And maybe they have a point. But I doubt the fiercely libertarian gun owners who fanatically oppose any more gun regulation than we already have will like the idea of a more proactive, interventionist mental-health care system that, in the vein of Minority Report, tries much harder to intervene before a tragedy occurs. I don't much like that idea, either. I've been the bespectacled, antisocial misfit myself and I don't want society to tell me that I must adopt a specific behavioral profile or forever be tailed by government agents. I especially worry that introverts — who are generally among the most inoffensive people you'll ever meet — will be (even more) unfairly stigmatized if we go down this path.

Yet if we're ever going to do anything about massacres like yesterday's, somehow the Chris Harper Mercers of society must be kept away from guns (and flamethrowers, and maybe cars, and anything else with which they could hurt a lot of people in a short time).

Unquestionably we have a broken mental-health care system. Maybe, contrary to our deeply-ingrained sense of live-and-let-live, we ought to feel obliged to tip the authorities off to potential Mercers. I hate the idea of neighbors reporting one another (it says "East Germany" to me, as it might to you, too), but it shouldn't be off-limits at least to discuss whether we could or should do more along these lines.

Yet at the same time, it shouldn't be off-limits to discuss whether we can and should do more to restrict who can get firearms.

The status quo is killing people with frightening frequency.

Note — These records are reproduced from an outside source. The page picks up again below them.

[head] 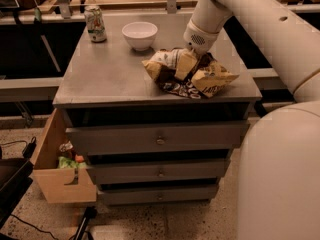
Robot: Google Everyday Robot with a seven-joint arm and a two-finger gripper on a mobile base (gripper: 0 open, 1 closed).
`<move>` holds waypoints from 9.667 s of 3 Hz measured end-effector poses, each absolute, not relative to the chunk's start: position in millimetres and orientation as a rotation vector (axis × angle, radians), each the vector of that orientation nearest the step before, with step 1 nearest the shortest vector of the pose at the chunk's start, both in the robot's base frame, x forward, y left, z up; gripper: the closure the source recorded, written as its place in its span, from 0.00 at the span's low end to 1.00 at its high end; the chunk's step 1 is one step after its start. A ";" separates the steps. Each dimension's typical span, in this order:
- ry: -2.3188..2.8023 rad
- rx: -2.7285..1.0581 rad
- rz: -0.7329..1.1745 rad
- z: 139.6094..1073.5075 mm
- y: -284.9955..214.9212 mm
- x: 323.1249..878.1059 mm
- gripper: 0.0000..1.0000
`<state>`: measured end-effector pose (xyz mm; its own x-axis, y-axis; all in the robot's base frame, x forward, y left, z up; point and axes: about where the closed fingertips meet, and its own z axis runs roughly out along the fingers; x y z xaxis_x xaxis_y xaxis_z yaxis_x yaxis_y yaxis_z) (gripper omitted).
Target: Place brown chip bag into white bowl
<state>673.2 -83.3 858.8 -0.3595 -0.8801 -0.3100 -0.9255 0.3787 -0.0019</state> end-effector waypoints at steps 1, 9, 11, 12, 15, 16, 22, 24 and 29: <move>2.381 -1.599 0.251 859.3 -83.3 673.2 1.00; 2.286 -1.358 -0.162 1030.7 -97.1 722.5 1.00; 2.175 -1.310 -0.170 1041.0 -66.0 759.1 1.00; 2.174 -1.309 -0.170 1040.9 -65.7 759.5 1.00; 2.021 -1.227 -0.206 1042.2 -24.7 820.7 1.00; 2.010 -1.200 -0.188 1032.4 -18.4 834.4 1.00; 1.994 -1.309 -0.242 980.8 24.6 865.2 1.00; 1.971 -1.316 -0.347 992.8 20.1 870.8 1.00; 1.920 -1.364 -0.360 984.9 51.6 880.2 0.59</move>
Offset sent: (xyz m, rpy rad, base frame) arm -0.0330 -0.0436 0.3097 -0.3323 -0.4153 -0.3600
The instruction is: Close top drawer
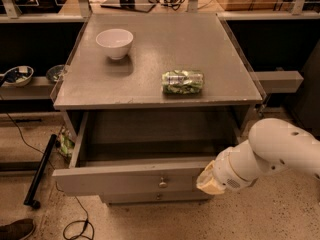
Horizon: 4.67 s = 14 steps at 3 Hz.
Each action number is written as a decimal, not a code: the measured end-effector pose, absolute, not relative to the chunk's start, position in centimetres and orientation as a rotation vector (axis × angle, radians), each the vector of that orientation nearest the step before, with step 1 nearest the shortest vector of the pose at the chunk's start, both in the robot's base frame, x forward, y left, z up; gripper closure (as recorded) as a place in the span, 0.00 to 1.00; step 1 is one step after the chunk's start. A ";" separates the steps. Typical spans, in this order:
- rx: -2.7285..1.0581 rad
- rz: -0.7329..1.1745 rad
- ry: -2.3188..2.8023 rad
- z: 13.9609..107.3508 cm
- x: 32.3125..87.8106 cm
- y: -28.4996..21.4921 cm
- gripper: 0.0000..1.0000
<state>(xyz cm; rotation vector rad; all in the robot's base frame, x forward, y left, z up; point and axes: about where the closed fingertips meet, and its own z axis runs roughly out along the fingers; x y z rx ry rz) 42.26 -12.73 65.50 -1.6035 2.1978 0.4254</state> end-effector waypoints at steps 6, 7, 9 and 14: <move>-1.605 0.427 2.199 65.5 42.3 -12.7 0.47; -1.606 0.427 2.199 65.5 42.3 -12.7 0.71; -1.630 0.415 2.193 64.3 45.1 -11.5 1.00; -1.545 0.233 2.224 65.7 49.6 -13.2 1.00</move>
Offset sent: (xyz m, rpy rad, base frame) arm 0.0000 0.0000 0.0000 0.0000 0.0000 0.0000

Something has to change.

Which is worse: making it harder to get a gun, or making it harder to be weird?

Apparently, that's the choice we face.

Trevor Noah stumbles

I feel a little bad for Trevor Noah. He hasn't been on the job for a full week yet, and he already has to respond to a national tragedy: the massacre on the campus of Umpqua Community College in Roseburg, Oregon.

He badly miscalibrated his response. He admitted that he hadn't had time to process the news, which was understandable. But then he said that all he could think of doing was doing what he did best, to make people laugh, and after turning to a different camera, went into his first bit as if nothing had happened.

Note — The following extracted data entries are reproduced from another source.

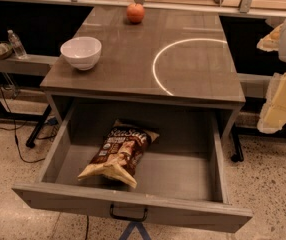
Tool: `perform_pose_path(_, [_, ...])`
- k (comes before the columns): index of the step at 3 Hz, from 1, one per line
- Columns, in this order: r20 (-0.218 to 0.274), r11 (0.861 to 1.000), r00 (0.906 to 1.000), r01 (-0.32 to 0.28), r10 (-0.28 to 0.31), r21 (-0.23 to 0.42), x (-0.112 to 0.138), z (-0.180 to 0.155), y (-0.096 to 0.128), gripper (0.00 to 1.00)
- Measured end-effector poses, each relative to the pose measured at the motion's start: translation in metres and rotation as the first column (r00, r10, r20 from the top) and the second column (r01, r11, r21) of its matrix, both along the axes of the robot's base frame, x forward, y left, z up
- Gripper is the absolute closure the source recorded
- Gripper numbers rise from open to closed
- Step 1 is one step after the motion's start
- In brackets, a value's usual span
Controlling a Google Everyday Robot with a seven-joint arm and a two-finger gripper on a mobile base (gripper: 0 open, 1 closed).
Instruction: Pick brown chip bag from top drawer and place on counter
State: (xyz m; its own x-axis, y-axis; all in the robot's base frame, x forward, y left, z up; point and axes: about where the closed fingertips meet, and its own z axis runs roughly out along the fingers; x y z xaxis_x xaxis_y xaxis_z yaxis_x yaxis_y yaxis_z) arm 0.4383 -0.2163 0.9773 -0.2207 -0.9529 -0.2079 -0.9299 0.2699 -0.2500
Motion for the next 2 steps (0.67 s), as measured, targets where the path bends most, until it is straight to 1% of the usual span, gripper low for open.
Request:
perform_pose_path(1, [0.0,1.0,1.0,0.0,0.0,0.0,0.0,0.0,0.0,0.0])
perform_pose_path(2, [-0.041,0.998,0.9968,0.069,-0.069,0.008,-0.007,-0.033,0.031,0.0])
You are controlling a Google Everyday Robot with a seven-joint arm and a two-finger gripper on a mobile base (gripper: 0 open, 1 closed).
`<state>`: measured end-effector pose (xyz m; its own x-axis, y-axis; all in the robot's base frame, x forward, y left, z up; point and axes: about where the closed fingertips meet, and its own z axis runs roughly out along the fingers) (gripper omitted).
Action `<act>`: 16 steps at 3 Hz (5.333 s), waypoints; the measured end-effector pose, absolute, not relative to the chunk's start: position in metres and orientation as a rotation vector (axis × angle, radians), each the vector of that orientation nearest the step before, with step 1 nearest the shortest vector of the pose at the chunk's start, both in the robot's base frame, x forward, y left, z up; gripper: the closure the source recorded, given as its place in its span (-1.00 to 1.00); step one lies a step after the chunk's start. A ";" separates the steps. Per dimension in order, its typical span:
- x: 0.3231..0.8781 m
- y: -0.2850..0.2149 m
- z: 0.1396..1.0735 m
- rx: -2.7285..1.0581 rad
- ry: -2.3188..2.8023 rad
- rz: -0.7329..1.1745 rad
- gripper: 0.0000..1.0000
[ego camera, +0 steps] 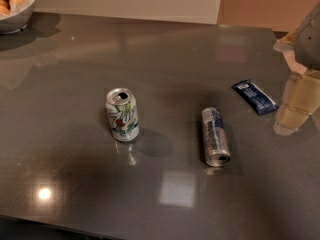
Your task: Place redbull can upright
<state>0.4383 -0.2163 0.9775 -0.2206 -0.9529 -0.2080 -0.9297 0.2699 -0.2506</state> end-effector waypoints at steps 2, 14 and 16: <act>0.435 -0.205 0.973 -1.831 2.133 -0.087 -1.00; 0.420 -0.131 0.832 -3.150 0.380 -0.095 0.28; 0.418 -0.118 0.872 -2.965 0.719 0.000 1.00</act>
Offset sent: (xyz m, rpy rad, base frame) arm -0.0264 0.0635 -0.0338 -0.0163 -0.0092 0.6217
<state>0.4175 -0.1182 0.8724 0.8892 -0.4570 -0.0216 -0.4570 -0.8851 -0.0883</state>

After a few seconds of shock, I turned the show off.

I have no problem with Noah wanting to do the show he planned. But a host also has to have a feel for the audience. The abruptness of the transition from condolence to comedy was jarring, and felt callous. "Hey, I don't know how to respond to this tragedy, so ... on with the show!"

I'm sorry, but you can't do that.

When Jon Stewart addressed a mass shooting earlier this year, he expressed his sadness and frustration and anger — then went to a commercial break. An ad is a lousy way to change emotional direction, but it's better than going directly to a joke. And when he came back, Stewart made sure to pick up on the same somber note for a moment before almost apologetically carrying on with the show as scripted.

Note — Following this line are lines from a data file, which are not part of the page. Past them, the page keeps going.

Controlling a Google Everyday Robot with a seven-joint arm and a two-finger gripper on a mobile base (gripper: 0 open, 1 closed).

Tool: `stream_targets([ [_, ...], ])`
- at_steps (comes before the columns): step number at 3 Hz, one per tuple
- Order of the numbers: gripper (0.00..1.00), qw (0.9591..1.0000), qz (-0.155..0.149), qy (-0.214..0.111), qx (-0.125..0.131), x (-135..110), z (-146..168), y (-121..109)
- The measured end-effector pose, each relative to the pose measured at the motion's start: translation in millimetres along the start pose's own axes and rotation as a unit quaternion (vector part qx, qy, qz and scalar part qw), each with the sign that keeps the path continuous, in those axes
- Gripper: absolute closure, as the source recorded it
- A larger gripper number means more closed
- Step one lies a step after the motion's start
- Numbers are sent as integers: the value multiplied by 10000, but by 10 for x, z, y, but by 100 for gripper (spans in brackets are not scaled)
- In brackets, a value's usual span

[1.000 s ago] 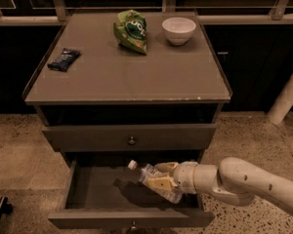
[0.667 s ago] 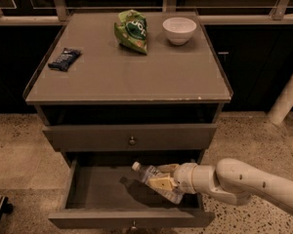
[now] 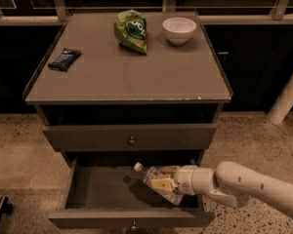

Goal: Place blue plastic bottle into middle drawer

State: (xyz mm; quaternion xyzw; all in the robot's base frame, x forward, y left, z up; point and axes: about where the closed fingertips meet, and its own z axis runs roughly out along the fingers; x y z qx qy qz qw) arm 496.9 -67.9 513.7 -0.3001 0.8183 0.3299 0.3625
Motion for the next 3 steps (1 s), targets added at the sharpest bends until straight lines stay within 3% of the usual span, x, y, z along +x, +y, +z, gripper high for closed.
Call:
stream_targets([
  [3,100,9987,214,-79,-447,208,652,-335],
])
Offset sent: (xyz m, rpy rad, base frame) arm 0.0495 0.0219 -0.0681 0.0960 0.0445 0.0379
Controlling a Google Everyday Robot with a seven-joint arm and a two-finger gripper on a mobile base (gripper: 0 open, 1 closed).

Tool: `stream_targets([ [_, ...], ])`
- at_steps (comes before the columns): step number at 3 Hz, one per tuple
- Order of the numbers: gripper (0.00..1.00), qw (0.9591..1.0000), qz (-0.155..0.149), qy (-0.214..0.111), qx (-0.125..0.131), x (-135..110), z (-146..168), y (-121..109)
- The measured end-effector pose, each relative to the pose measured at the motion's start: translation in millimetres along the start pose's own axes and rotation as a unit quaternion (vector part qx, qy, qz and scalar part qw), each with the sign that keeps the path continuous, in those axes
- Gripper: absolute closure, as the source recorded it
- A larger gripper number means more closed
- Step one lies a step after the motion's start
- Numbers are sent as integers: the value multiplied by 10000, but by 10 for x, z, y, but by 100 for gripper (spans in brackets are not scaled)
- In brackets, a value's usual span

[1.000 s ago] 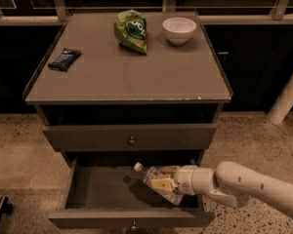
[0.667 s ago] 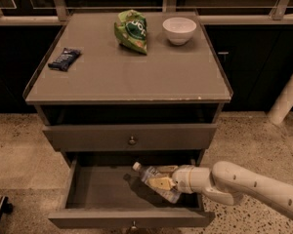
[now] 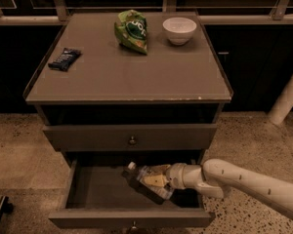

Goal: Place blue plastic bottle into middle drawer

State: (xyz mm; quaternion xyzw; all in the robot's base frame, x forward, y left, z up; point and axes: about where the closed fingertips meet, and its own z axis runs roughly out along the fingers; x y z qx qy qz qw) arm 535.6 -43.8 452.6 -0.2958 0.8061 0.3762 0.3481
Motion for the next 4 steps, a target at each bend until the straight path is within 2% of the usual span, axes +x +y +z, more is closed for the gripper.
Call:
stream_targets([
  [1,82,10000,3,-2,-7,-1,13,-4],
  [4,13,10000,3,-2,-7,-1,14,-4],
])
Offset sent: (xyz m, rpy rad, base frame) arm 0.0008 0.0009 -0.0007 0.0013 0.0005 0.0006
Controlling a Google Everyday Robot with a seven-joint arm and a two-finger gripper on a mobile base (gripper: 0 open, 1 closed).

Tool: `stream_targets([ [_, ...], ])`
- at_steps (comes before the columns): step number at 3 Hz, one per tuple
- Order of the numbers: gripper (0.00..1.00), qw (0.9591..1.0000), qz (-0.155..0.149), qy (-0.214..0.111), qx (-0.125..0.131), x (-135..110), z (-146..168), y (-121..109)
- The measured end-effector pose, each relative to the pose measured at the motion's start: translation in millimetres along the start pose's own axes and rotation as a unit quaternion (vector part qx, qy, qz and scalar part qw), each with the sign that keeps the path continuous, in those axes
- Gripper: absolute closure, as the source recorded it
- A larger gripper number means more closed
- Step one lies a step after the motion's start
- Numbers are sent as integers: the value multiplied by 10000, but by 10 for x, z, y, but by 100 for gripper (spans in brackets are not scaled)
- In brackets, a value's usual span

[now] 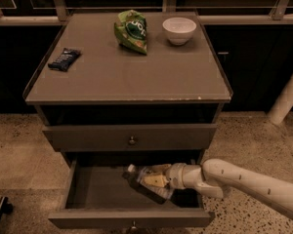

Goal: Place blue plastic bottle into middle drawer

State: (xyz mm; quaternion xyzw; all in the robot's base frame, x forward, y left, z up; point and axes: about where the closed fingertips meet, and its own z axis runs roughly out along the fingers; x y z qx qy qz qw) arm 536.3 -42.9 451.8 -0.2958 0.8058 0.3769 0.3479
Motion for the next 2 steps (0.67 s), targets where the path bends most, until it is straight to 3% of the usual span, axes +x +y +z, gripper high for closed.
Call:
stream_targets([
  [1,0,10000,0,0,-1,0,0,0],
  [2,0,10000,0,0,-1,0,1,1],
])
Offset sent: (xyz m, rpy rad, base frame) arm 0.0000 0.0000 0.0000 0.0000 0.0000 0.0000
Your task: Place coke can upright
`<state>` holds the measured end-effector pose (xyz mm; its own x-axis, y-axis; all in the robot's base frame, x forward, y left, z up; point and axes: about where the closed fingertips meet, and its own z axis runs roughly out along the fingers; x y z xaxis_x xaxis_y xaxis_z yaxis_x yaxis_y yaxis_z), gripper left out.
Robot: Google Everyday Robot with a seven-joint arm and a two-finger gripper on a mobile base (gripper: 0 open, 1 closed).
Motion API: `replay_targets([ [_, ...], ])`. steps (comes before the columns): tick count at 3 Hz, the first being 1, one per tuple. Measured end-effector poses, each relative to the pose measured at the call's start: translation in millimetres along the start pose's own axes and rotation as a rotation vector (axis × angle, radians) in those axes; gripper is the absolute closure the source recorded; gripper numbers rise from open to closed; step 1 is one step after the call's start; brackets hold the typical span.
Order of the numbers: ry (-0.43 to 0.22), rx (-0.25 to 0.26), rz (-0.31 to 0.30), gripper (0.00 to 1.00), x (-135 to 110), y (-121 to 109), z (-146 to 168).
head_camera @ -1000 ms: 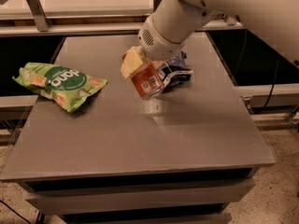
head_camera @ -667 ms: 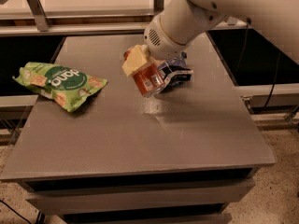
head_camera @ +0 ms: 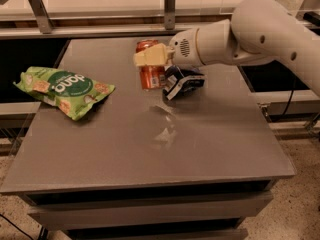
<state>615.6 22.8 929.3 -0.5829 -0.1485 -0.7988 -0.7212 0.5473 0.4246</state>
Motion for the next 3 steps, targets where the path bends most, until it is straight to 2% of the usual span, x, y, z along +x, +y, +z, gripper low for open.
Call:
replay_targets([
  [1, -0.074, -0.064, 0.005, 1.0, -3.9, 10.2, -12.4],
  [2, -0.073, -0.063, 0.002, 1.0, -4.6, 11.6, -12.7],
  [3, -0.094, -0.066, -0.059, 1.0, -5.0, 13.0, -12.4],
])
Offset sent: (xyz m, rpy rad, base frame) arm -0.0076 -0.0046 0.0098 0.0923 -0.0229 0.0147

That's how you bring the audience along. Not incidentally, that's also how you avoid looking like an insensitve cretin.

Please don't repeat this mistake, Trevor.

(At least Noah touched on the news. As far as I can tell from quickly switching between them, neither Fallon, Kimmel nor Colbert so much as hinted at it in his opening monologue. I was especially disappointed in Colbert. On the Report he more than once broke character to offer his condolences when tragedy struck. He did so at the beginning of the episode, and made sure to have some kind of bridge, however contrived, to take himself and the audience from the sadness to the comedy.)

Thursday, October 1, 2015

Owning gun killings

At least ten people were killed on the campus of an Oregon community college today. (The number is still in flux.)

Certainly it isn't the first gun massacre, nor will it be the last.

Shouldn't that make us all extremely angry?

Well yeah. But it won't. Not angry enough to hold our elected reps' feet to the fire to push through some measure of reasonable gun control.

Part of the problem is that gun-control advocates pick exactly the wrong time to push their (our) agenda hardest.

It probably seems like a fantastic idea to mobilize people against gun violence in the immediate aftermath of a horrible massacre like this. Seems like common sense, really.

Except when you realize that there's a troublingly effective counterargument to gun-control advocacy at times like this. It takes the form of a question:

"Would your proposed gun-control measure have prevented this massacre?"

And the truth, too often, is, "We don't know". We almost never know enough about the shooter or his (it's always "his") motives to know how he might have been stopped.

Still, the counterargument is a lousy justification for doing nothing. Did you make it home safely today in your car specifically because of regulations on tire safety? Probably not. Does that mean tire safety regs should be rolled back? Uh, no.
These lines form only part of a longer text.